Food can seem like one of those non-negotiables in life, like rent or transportation. It costs what it costs, right? Absolutely not. You can easily cut your grocery bill and pocket the difference, saving hundreds, maybe even a thousand or more, each year.
This is important to your long term: What you save now means big money later. Say your cut your food bill by $1,000 this year alone and invest it instead. Add a zero to the end, and that's what it's worth to you in retirement: $10,000. Compounding over 25 years at historic stock market returns of 11%, that grand-a-year quickly climbs to almost $127,000! Okay, let's clip some coupons.
THE RULES
Save money on groceries by watching where you shop
There is little in recent history as shocking as the move way upmarket by some grocery stores. Those fancy new "organic" chains are not about hippies, they about rich people. Hippies don't have $8 for a half-gallon of grapefruit juice. Neither do you. Steer clear. But you should be skeptical, too, of even your normal grocery chain down the street. Cans of beans might be reasonable, but they are making it back and more in the meat aisle and impulse items at the register, like razor blades and magazines. Make a list of the 50 or 75 items you nearly always buy in a month, and find the store where you can consistently buy it for cheap. If that means you get toiletries at a discount store, then buy in bulk there instead. If you live in a farming area, find the local fruit and vegetable stand. It will be cheaper and probably better in terms of freshness and selection. These moves alone will knock a hundred or more off your bill a month.

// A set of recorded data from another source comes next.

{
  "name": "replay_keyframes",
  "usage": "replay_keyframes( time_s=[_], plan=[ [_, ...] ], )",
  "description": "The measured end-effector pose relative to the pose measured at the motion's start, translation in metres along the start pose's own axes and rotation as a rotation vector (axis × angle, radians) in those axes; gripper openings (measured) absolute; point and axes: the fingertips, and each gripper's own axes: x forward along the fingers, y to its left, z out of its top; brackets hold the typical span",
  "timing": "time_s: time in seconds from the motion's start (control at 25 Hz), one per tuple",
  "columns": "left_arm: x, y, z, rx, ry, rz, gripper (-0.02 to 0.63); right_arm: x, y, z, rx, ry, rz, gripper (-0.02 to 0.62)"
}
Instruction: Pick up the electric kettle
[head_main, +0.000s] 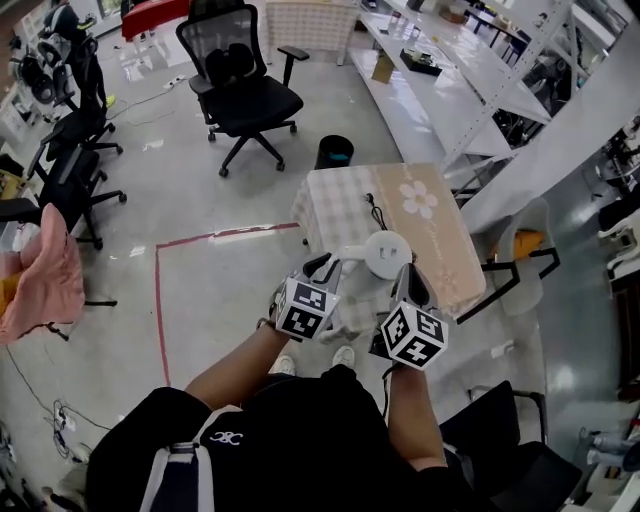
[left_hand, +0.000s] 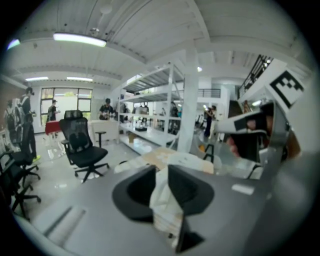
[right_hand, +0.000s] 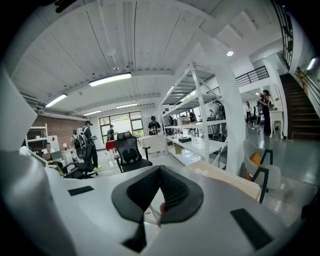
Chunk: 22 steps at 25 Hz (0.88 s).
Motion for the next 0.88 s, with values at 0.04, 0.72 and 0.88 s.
replay_keyframes(
  time_s=[0.04,0.72,0.88],
  plan=[
    [0.003,-0.002,-0.003,0.004,0.009,0.005,0.08,0.003,-0.003,0.001,0.002,0.002,0.007,-0.008],
    [0.087,-0.003,-0.076,0.096,0.152,0.119,0.221,0.048,-0.06,-0.012,-0.054,0.123,0.104,-0.008],
    [0.106,0.002,-0.085,0.079,0.153,0.171,0.222,0.053,-0.07,-0.024,-0.067,0.154,0.115,-0.008]
  ],
)
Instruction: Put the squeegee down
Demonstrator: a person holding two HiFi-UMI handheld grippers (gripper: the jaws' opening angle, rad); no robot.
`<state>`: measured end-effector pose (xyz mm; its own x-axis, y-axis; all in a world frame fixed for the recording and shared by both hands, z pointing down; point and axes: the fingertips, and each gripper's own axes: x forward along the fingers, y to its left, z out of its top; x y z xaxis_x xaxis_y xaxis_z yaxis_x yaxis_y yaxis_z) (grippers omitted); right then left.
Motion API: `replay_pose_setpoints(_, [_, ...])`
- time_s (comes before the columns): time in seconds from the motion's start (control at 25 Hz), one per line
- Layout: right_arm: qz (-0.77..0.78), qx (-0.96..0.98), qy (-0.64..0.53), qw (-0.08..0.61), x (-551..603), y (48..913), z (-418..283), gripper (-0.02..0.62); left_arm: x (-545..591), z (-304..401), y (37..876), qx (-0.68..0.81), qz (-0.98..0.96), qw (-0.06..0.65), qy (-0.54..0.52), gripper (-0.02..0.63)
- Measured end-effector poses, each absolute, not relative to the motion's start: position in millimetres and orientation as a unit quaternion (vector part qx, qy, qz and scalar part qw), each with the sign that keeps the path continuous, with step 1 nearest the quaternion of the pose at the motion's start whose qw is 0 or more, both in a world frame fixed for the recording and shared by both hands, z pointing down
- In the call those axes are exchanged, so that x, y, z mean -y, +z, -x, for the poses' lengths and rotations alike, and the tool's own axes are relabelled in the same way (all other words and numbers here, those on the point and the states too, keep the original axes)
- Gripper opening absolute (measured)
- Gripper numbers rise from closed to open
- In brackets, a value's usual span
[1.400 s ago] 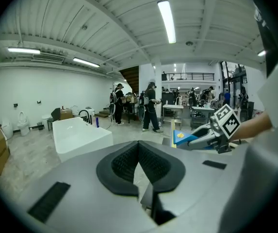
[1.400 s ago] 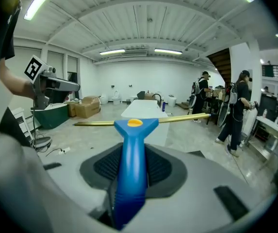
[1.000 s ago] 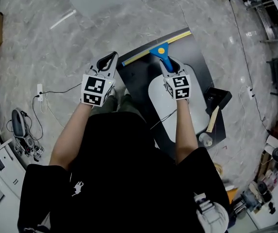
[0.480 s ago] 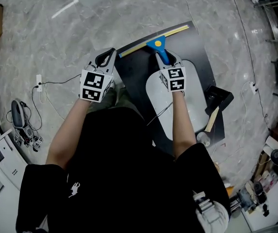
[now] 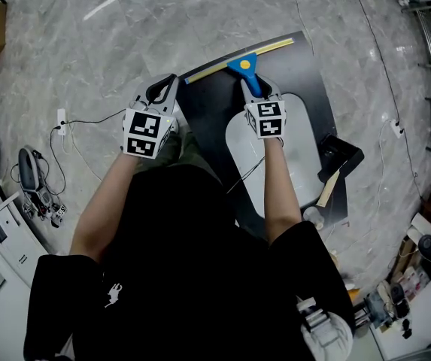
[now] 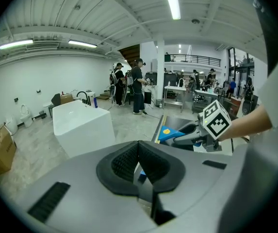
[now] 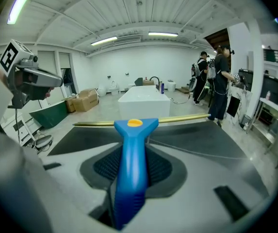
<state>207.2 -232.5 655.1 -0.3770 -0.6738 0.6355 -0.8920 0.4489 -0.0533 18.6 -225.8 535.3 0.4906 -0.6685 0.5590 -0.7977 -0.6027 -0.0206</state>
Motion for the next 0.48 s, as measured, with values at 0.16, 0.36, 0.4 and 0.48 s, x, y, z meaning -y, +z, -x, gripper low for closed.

Slash your grocery bill by comparing price by volume
Many grocery chains now list the price both as a total and as a "cents per ounce" cost or similar measure. When you are looking at that box of macaroni, consider the price of the largest possible box, apples to apples. If the small box is 18 cents per ounce and the large box is 12 cents per ounce -- that 33% cheaper! If you know you will eventually eat all of the macaroni, take the large box, by all means. Look, too, for store brands. These should be consistently the cheapest on the shelf in terms of pennies per volume (although the sizes of products are often similar as well). These products, like dish soap and napkins and soup, are cheaper because the store doesn't have to spend millions advertising the specific product. You might be a total slave to branding now, but once you see your food bill declining by $50 a week on store brands, you'll get over it. If some spaghetti sauce you like is a big part of your childhood memories by all means buy it, but get all the other stuff in store-brand varieties.
Clip coupons like a pro to save even more on groceries
Coupons are a con game of sorts. They are most often for the most wasteful of foods, like frozen dinners and high-sugar snacks. Yet coupons can make a direct difference in your food bill each month, often to the tune of a hundred bucks or more (that's $1,200 a year, remember?). One way around the coupon trap is to make your "essentials" list first, the products and brands you know you will buy, week in and week out. Go to coupon Web sites like (there are many) and only print out the ones you will use. Pick up the weekly circular in the paper and do the same. Don't cut out all the coupons, just the two or three or so you know you will use without fail. That way, you save on already planned food spending, rather than falling into the food manufacturers' trap of impulse buying some food you wouldn't have bought in the first place. If that means you spend 10 minutes online and print nothing, that's okay. You still win.